Physics Project at HWS Receives $300,000 NSF Grant – Hobart and William Smith Colleges \
The HWS Update

Physics Project at HWS Receives $300,000 NSF Grant

Three-year grant supports efforts to measure gravity waves

(Aug. 2, 2004) GENEVA, N.Y. – Research at Hobart and William Smith Colleges on the development of an advanced gravitational wave observatory has received a three-year National Science Foundation (NSF) grant totaling $300,000. The grant will fund the ongoing development of advanced instrumentation and detector characterization for the Laser Interferometer Gravitational-Wave Observatory (LIGO).

HWS is one of only three undergraduate liberal arts institutions in the country participating in the LIGO project.

Gravitational waves, an as-yet unmeasured prediction of Einstein’s General Theory of Relativity, are believed to be a potent source of information about little-understood events, including black hole dynamics, neutron stars coalescence and the birth of the universe. The LIGO observatories, located in Livingston, La., and Hanford, Wash., measure miniscule distortions in space-time. With arms that extend out 2.5 miles, the instruments can detect a change of 1 percent of the diameter of a proton. The research at HWS is part of an effort to increase that sensitivity by a factor of 100.

Assistant Professor of Physics Steven Penn, principle investigator for the HWS-LIGO research group that received the grant, proudly notes that the project is already yielding excellent results. “Our research effort at HWS has broken important new ground in materials research for Advanced LIGO and opened up design possibilities that few thought achievable a few years ago,” said Penn.

There is also abundant potential for student researchers connected to the project.

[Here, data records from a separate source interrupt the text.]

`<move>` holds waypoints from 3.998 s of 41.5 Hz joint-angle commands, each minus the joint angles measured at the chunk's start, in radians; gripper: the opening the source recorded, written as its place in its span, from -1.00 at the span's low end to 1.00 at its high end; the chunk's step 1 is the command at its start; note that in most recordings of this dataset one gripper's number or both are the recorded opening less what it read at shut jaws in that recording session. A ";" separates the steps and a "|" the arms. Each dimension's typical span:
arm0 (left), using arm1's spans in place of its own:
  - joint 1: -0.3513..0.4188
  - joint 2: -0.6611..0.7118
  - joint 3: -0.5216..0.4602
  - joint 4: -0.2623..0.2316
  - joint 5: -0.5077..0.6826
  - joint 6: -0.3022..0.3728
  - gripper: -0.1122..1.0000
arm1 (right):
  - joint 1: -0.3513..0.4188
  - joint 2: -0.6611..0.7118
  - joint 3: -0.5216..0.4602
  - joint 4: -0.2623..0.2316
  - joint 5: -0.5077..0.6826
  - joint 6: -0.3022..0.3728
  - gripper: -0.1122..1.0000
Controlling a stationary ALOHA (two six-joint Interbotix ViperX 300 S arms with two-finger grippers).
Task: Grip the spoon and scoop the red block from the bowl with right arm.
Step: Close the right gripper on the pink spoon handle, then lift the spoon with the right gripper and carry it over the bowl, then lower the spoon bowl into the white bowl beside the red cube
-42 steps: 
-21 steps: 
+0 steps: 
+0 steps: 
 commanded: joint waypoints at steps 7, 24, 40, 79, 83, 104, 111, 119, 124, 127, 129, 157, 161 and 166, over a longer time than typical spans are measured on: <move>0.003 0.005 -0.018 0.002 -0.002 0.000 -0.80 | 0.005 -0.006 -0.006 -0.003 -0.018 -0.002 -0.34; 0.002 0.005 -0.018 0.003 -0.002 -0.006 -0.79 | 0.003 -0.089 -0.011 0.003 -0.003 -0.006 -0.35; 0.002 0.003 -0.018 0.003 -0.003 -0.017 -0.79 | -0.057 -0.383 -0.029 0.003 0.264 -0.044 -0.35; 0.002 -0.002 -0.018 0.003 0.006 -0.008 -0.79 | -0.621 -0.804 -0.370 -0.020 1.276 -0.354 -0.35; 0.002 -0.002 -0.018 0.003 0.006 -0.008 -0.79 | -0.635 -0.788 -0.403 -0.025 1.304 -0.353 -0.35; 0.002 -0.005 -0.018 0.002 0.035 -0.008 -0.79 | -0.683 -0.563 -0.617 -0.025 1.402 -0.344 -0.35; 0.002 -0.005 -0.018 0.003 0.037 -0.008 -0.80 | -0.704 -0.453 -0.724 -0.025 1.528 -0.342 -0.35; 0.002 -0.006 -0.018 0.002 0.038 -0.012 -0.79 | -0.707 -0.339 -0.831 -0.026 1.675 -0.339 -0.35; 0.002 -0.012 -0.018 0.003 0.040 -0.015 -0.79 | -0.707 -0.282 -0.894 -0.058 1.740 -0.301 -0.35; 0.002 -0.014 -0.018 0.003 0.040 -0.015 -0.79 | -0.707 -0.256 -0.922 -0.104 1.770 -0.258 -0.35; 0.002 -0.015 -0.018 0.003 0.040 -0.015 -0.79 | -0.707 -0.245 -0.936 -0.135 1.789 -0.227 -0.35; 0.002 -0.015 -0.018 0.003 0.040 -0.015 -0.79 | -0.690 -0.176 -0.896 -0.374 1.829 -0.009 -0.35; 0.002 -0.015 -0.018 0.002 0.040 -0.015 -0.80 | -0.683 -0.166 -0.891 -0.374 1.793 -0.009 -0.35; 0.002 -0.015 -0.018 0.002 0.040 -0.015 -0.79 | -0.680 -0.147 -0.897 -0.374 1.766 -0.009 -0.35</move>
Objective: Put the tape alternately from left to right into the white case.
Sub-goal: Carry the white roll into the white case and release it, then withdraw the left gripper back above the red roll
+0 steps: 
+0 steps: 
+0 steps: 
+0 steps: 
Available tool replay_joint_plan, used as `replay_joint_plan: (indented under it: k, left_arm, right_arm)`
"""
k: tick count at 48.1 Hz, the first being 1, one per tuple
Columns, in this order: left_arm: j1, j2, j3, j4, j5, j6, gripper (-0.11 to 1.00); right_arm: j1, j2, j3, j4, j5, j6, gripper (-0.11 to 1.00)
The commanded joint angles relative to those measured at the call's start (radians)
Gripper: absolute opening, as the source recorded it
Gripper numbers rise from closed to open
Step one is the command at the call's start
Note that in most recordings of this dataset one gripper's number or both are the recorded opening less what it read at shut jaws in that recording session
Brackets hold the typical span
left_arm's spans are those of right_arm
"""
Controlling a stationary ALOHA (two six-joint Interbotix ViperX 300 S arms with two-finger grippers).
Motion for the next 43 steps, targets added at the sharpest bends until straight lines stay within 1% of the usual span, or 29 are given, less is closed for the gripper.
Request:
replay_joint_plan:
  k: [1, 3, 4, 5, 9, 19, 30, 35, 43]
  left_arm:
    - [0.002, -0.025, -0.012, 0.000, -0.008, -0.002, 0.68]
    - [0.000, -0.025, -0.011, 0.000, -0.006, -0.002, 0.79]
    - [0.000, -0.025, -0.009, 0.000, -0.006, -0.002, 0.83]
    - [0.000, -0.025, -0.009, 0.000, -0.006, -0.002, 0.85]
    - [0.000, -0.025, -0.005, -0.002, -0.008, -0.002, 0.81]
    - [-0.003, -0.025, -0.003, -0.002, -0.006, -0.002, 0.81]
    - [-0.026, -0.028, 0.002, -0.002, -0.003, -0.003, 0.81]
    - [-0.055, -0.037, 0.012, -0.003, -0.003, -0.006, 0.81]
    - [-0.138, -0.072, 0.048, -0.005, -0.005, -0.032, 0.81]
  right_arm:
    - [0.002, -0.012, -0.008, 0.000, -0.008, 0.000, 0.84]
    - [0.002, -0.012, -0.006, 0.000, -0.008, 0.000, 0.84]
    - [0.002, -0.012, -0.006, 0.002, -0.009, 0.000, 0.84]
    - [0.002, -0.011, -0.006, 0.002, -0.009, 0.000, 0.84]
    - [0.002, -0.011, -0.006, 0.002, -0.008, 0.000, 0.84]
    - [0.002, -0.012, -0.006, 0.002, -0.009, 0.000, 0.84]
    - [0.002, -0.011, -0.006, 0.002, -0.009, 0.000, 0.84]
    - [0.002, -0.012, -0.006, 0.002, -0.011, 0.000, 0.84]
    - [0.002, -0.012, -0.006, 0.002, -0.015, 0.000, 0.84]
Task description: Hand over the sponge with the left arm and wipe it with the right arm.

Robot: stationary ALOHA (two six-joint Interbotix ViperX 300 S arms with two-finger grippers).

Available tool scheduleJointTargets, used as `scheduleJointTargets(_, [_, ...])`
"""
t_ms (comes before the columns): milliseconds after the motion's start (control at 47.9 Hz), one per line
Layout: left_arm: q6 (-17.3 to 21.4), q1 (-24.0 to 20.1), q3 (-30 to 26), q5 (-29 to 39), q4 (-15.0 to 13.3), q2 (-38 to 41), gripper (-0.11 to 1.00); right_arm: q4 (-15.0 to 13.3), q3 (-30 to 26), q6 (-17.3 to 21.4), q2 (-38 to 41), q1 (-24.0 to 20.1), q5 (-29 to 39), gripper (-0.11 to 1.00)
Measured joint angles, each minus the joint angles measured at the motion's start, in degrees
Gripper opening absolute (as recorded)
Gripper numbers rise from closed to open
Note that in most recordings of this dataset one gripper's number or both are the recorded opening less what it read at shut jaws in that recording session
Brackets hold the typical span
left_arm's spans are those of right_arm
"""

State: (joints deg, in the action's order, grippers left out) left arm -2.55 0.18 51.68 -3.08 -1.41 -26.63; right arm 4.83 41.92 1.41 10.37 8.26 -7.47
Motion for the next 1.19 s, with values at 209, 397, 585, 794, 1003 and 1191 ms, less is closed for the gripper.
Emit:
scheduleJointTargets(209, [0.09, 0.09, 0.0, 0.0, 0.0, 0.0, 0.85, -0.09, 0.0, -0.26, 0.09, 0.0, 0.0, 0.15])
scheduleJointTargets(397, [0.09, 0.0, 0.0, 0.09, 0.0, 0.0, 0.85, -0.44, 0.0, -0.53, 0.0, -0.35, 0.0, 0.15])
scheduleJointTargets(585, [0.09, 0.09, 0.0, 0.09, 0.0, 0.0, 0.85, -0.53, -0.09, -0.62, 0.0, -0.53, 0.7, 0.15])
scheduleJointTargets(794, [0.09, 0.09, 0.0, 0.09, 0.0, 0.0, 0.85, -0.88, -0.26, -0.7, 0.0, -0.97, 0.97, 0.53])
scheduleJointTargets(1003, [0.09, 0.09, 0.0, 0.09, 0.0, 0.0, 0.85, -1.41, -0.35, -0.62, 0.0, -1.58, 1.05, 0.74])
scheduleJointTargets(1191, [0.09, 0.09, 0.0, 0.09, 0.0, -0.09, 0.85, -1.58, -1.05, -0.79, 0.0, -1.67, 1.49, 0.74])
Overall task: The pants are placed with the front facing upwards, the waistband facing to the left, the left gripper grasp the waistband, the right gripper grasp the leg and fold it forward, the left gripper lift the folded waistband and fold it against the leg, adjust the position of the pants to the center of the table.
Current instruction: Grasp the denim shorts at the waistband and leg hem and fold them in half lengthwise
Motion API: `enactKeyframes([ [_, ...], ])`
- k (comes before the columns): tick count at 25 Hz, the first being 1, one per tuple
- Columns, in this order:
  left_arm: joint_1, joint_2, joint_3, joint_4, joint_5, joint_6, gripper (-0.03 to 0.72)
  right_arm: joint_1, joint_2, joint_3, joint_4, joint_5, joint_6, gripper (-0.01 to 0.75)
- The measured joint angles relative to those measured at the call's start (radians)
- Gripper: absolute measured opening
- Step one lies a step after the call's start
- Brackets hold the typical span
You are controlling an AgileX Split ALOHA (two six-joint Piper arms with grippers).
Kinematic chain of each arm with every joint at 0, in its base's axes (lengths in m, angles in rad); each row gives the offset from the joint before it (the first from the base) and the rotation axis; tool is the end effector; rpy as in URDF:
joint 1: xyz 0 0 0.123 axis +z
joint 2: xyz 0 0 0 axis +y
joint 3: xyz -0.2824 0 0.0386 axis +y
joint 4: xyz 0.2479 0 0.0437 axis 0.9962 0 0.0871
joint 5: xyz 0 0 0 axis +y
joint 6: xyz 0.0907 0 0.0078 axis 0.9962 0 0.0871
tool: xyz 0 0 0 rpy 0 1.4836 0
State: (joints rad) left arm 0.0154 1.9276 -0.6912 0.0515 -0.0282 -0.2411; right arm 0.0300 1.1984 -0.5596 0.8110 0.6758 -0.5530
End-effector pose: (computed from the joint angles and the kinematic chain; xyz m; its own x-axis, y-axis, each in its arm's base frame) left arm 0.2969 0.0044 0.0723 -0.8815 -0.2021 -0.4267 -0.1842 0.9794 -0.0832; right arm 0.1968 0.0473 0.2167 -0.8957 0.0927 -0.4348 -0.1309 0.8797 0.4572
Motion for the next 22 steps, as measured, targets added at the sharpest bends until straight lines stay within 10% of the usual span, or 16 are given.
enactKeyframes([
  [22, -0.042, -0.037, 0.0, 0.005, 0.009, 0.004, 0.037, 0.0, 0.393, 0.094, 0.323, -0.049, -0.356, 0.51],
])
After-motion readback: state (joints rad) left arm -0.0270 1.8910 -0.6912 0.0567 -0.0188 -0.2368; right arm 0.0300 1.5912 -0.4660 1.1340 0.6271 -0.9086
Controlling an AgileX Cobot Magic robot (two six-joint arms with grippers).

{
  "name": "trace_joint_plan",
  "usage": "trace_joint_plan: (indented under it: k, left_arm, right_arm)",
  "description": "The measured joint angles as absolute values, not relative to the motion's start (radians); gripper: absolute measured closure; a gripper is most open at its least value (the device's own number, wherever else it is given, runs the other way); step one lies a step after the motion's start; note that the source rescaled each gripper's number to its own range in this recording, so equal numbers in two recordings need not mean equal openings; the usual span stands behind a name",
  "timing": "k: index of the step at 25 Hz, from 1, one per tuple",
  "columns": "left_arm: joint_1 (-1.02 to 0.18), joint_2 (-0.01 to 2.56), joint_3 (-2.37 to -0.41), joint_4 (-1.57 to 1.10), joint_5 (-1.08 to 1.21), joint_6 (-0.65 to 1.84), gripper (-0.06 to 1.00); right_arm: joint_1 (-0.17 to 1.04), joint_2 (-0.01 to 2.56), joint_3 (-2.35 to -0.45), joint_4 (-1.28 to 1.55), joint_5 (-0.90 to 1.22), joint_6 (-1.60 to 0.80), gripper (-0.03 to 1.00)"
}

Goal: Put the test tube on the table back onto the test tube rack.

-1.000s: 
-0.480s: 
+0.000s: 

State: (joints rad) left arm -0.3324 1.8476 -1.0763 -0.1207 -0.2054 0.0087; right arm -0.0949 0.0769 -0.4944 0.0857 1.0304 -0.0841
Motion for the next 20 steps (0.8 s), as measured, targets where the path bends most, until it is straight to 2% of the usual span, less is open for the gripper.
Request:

In keeping with a longstanding tradition of cooperative research between HWS faculty and undergrads, physics majors at the Colleges have contributed greatly to the program thus far. Penn has said that LIGO’s thermal noise component “provides a particularly rich and accessible area for HWS undergraduate research.” Grant money from the NSF will undoubtedly open up several additional avenues for student study and input.

This is the second time the NSF has supported LIGO research at the Colleges. In September 2003, the organization awarded HWS two grants totaling $100,000.

Hobart and William Smith Colleges are coordinate, private, liberal arts institutions, located in Geneva, N.Y., the heart of the Finger Lakes region. The Colleges, which have a combined enrollment of 1,800, offer a remarkably broad array of majors and minors, with a cross-disciplinary flavor intended to better inform both professional and intellectual pursuits. The Colleges are noted also for an ambitious emphasis on international study, and for their programs in community service. Hobart College for men and William Smith College for women share faculty, facilities, and curriculum, but maintain separate dean's offices, athletics programs, student governments, and traditions.